■ **What this task involves**
Nothing but an exact reproduction of the records, pictures excluded, should be returned.

Items listed in a dataset:
[Start of section]

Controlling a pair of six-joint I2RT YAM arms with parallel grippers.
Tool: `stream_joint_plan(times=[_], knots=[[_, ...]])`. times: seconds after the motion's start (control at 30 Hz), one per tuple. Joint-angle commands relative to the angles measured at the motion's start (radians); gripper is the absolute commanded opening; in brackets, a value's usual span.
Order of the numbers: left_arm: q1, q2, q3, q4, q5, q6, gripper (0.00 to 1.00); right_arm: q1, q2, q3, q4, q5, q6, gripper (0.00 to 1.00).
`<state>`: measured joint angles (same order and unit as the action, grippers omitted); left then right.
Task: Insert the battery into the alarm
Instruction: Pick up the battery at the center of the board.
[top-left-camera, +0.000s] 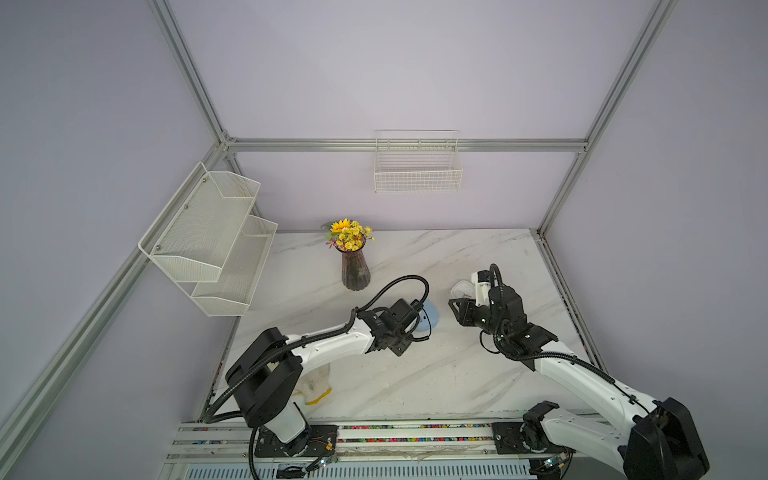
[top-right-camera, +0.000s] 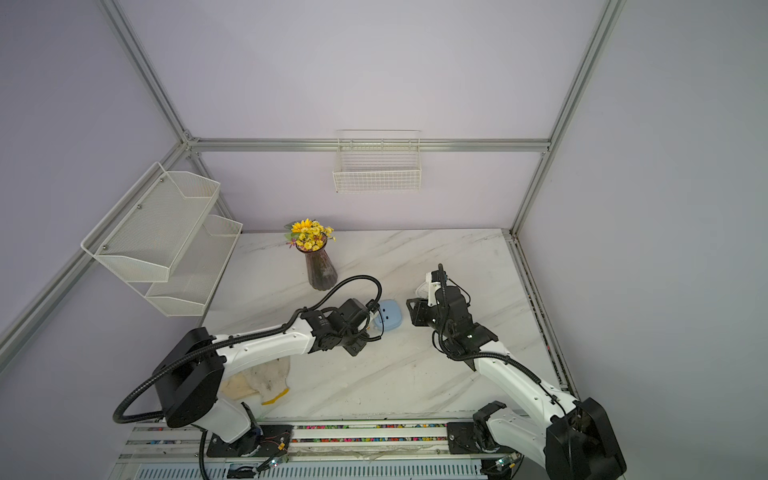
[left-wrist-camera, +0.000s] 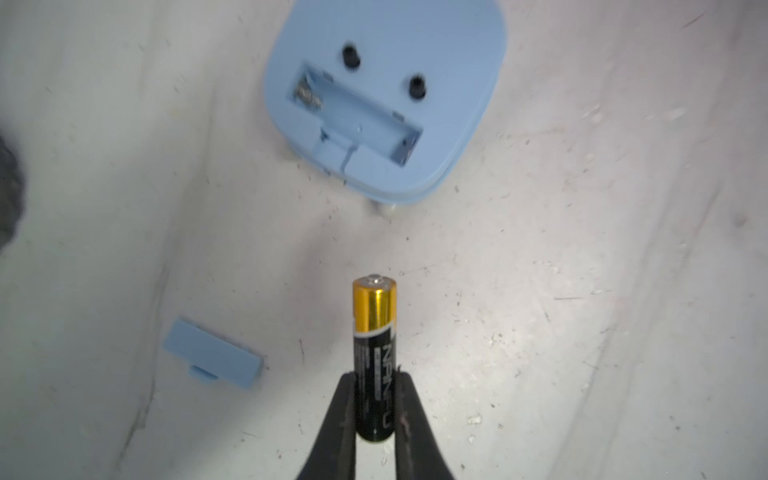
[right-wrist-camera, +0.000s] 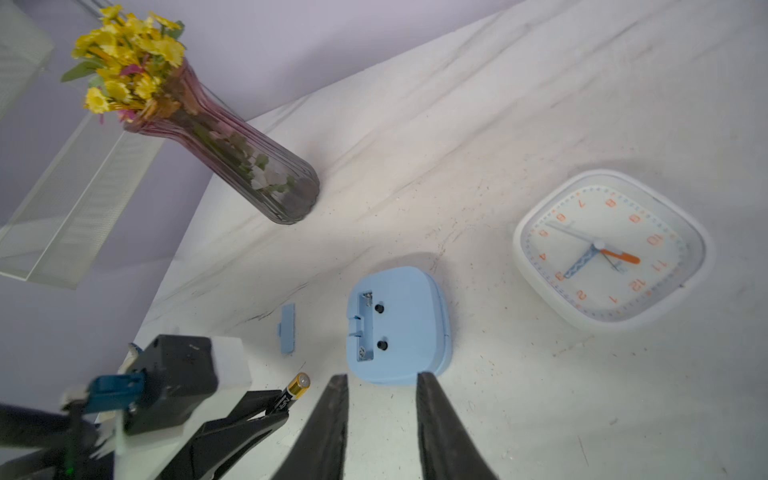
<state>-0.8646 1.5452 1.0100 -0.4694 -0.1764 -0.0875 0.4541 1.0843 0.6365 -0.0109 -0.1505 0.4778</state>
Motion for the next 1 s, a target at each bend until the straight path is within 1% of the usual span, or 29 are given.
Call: stream_joint_plan(times=[0.0, 0.1, 0.2, 0.27, 0.33, 0.4, 0.5, 0.6, 0.7, 0.97], knots=[[-0.001, -0.115, -0.013, 0.117, 0.023, 0.132, 0.00, 0.004, -0.005, 0.006, 0.138, -0.136, -0.043, 0.39], [-0.001, -0.220, -0.049, 0.179, 0.022, 0.229, 0.00, 0.003, 0.001, -0.003, 0.223, -0.242, -0.006, 0.48], [-0.001, -0.305, -0.096, 0.249, 0.020, 0.332, 0.00, 0.008, -0.009, -0.008, 0.282, -0.332, 0.045, 0.55], [-0.001, -0.350, -0.135, 0.306, 0.029, 0.418, 0.00, 0.029, -0.023, 0.004, 0.283, -0.361, 0.067, 0.58], [-0.001, -0.386, -0.175, 0.368, 0.025, 0.481, 0.00, 0.071, -0.035, 0.030, 0.234, -0.337, 0.053, 0.61], [-0.001, -0.401, -0.193, 0.402, 0.008, 0.519, 0.00, 0.110, -0.036, 0.056, 0.193, -0.313, 0.045, 0.61], [0.000, -0.398, -0.176, 0.390, -0.013, 0.559, 0.00, 0.157, -0.014, 0.081, 0.186, -0.301, 0.068, 0.60], [-0.001, -0.393, -0.166, 0.393, -0.005, 0.575, 0.00, 0.196, 0.016, 0.114, 0.153, -0.242, 0.074, 0.60], [-0.001, -0.393, -0.175, 0.418, -0.014, 0.587, 0.00, 0.198, 0.055, 0.144, 0.125, -0.196, 0.105, 0.57], [-0.001, -0.419, -0.197, 0.458, -0.022, 0.616, 0.00, 0.203, 0.101, 0.165, 0.136, -0.205, 0.150, 0.44]])
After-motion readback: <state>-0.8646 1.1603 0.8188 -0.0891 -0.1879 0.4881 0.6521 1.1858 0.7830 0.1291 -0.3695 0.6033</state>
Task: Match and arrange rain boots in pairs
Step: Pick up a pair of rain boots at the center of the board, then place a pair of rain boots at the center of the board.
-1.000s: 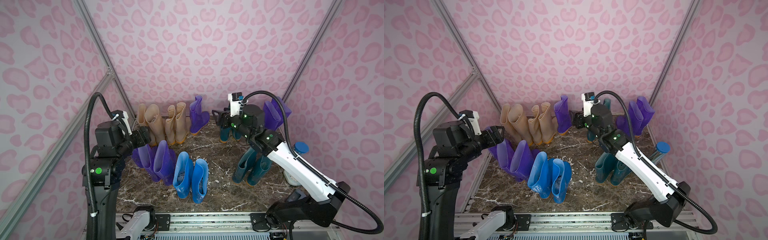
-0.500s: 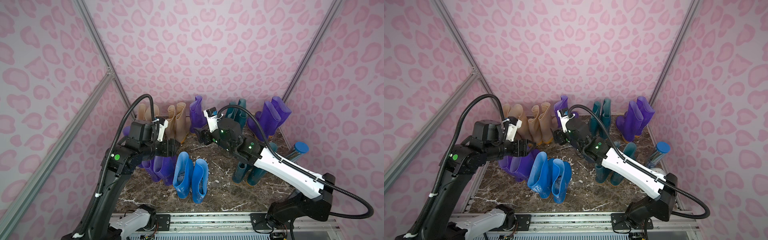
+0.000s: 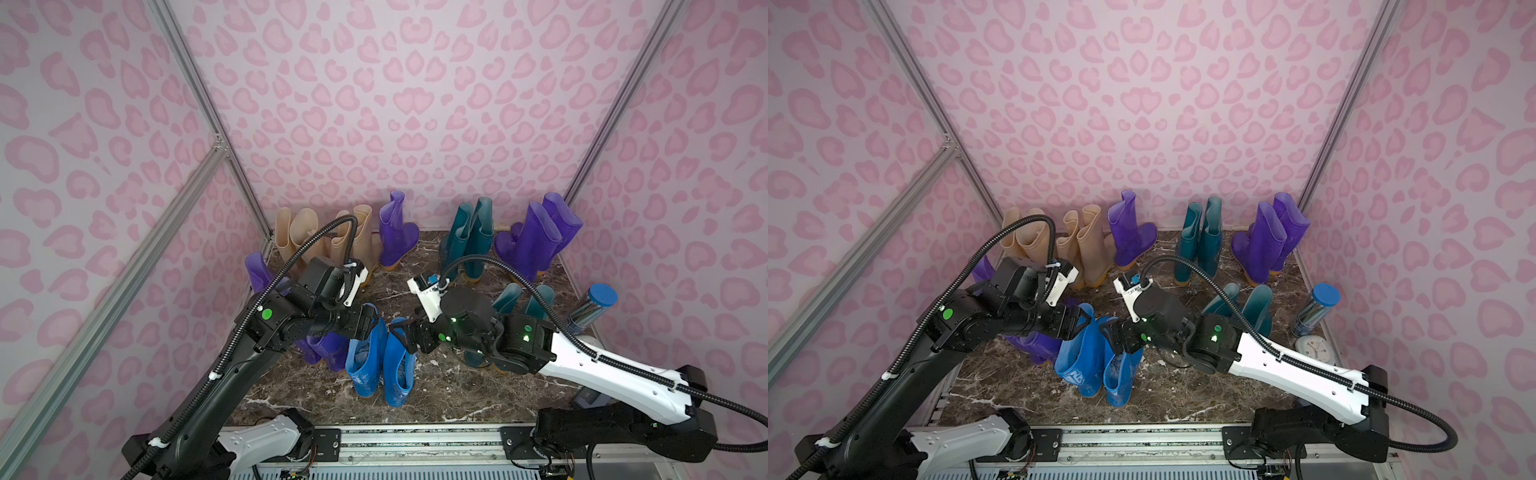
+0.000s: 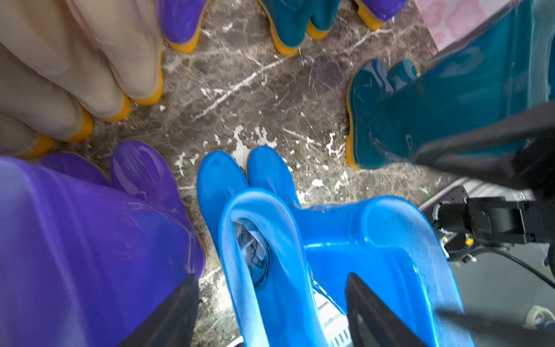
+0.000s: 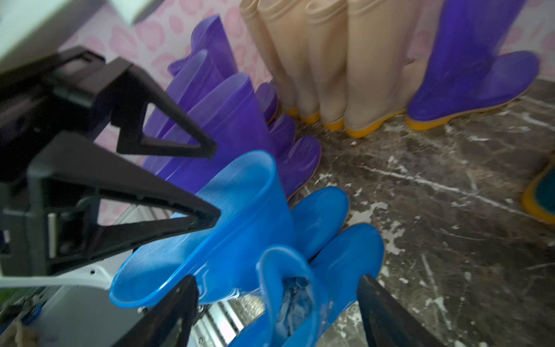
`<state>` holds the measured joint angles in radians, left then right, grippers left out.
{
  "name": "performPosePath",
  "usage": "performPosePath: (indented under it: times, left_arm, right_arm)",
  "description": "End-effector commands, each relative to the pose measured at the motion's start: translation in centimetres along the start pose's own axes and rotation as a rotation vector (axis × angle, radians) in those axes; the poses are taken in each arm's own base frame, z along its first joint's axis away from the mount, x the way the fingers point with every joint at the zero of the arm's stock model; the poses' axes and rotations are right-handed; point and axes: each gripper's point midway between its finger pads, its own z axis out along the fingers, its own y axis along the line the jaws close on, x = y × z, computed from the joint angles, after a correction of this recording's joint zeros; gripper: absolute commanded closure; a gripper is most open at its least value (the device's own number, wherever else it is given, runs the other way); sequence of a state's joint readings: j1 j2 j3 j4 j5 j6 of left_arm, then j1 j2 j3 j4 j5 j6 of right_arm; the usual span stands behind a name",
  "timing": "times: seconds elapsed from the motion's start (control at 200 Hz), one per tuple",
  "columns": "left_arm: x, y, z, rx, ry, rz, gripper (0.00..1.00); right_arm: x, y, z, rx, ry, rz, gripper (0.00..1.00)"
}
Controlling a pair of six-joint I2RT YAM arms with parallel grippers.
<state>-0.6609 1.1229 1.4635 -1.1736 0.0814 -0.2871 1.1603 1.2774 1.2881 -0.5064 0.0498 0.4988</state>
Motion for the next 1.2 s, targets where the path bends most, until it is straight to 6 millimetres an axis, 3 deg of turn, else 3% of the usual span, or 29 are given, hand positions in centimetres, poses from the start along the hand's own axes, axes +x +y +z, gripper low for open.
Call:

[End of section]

■ **Output**
Controlling a pair of six-joint I2RT YAM arms with parallel grippers.
Tool: `stream_joint_plan(times=[_], knots=[[_, ...]])`. times: seconds after the motion's start (control at 30 Hz), one per tuple. Joint-angle commands relative to the angles measured at the motion's start (radians); gripper is the absolute commanded opening; in brackets, a value's usual span.
Order of the numbers: left_arm: q1, q2, q3, q4, q5, q6, gripper (0.00 to 1.00); right_arm: q1, q2, q3, q4, q5, q6, gripper (0.00 to 1.00).
`<state>`: measured joint angles (same order and unit as the action, grippers omitted); left then right.
Task: Insert the battery into the alarm
Instruction: Pick up the battery at the center of the board.
[top-left-camera, +0.000s] 
[top-right-camera, +0.000s] 
[left-wrist-camera, +0.000s] 
[right-wrist-camera, +0.000s] 
<state>-0.8646 1.5452 1.0100 -0.4694 -0.1764 -0.0875 0.4541 1.0843 0.6365 -0.0109 -0.1505 0.4778</state>
Motion for the next 1 s, a target at each bend until the straight path is within 1% of the usual span, or 29 are given.
Call: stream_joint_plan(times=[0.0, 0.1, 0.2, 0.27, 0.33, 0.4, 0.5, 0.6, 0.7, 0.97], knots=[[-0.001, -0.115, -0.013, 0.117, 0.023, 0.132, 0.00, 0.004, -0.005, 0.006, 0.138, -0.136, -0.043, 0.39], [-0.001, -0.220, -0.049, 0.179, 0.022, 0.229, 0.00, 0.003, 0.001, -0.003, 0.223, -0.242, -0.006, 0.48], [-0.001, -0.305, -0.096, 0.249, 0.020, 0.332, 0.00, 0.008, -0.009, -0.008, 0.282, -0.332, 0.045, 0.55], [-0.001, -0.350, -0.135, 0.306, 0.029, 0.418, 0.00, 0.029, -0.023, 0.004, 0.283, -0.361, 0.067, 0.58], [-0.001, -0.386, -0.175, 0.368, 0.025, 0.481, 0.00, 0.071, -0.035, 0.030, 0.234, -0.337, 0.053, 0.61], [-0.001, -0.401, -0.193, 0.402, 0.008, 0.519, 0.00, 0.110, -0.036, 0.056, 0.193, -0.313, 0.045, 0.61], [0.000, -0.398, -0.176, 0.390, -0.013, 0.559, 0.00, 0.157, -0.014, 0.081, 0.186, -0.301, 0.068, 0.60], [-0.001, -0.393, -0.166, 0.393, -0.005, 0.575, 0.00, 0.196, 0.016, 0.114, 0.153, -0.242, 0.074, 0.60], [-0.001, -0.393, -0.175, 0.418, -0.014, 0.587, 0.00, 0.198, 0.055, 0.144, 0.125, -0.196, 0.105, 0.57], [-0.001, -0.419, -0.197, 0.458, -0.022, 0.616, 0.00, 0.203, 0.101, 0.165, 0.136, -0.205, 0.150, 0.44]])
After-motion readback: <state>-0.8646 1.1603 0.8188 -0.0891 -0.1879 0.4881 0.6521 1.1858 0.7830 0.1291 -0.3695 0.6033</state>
Task: Match and arrange rain boots in pairs
Step: Pick up a pair of rain boots at the center of the board, then place a pair of rain boots at the center of the board.
-1.000s: 
-0.500s: 
+0.000s: 
+0.000s: 
+0.000s: 
`<state>` holds the measured joint angles in radians, left then right, grippers left out.
{
  "name": "performPosePath",
  "usage": "performPosePath: (indented under it: times, left_arm, right_arm)",
  "description": "End-effector commands, each relative to the pose measured at the motion's start: translation in centimetres along the start pose's own axes and rotation as a rotation vector (axis × angle, radians) in those axes; the poses are taken in each arm's own base frame, z along its first joint's axis away from the mount, x the way the fingers point with every joint at the zero of the arm's stock model; the poses' axes and rotations are right-handed; point and axes: each gripper's point midway between its finger pads, its own z axis out along the fingers, its own y axis along the line the jaws close on, x = y × z, computed from the joint angles, after a correction of this recording's joint zeros; gripper: absolute commanded closure; a gripper is most open at its least value (the device's own number, wherever else it is given, runs the other way); sequence of a state's joint readings: j1 j2 j3 j4 j5 j6 of left_arm, then j1 j2 j3 j4 j5 j6 of right_arm; the usual span stands behind a name",
  "timing": "times: seconds elapsed from the motion's start (control at 200 Hz), one per tuple",
  "columns": "left_arm: x, y, z, rx, ry, rz, gripper (0.00..1.00); right_arm: x, y, z, rx, ry, rz, gripper (0.00..1.00)"
}
Controlling a pair of six-joint I2RT YAM arms with parallel grippers.
<state>-0.6609 1.1229 1.4635 -1.1736 0.0814 -0.2871 1.1603 1.2774 1.2881 -0.5064 0.0498 0.4988</state>
Motion for the next 1.2 s, targets where the path bends most, until it is straight to 6 millimetres an axis, 3 deg of turn, else 3% of the usual span, or 29 are given, hand positions in centimetres, poses from the start along the hand's own axes, axes +x +y +z, gripper low for open.
Call:

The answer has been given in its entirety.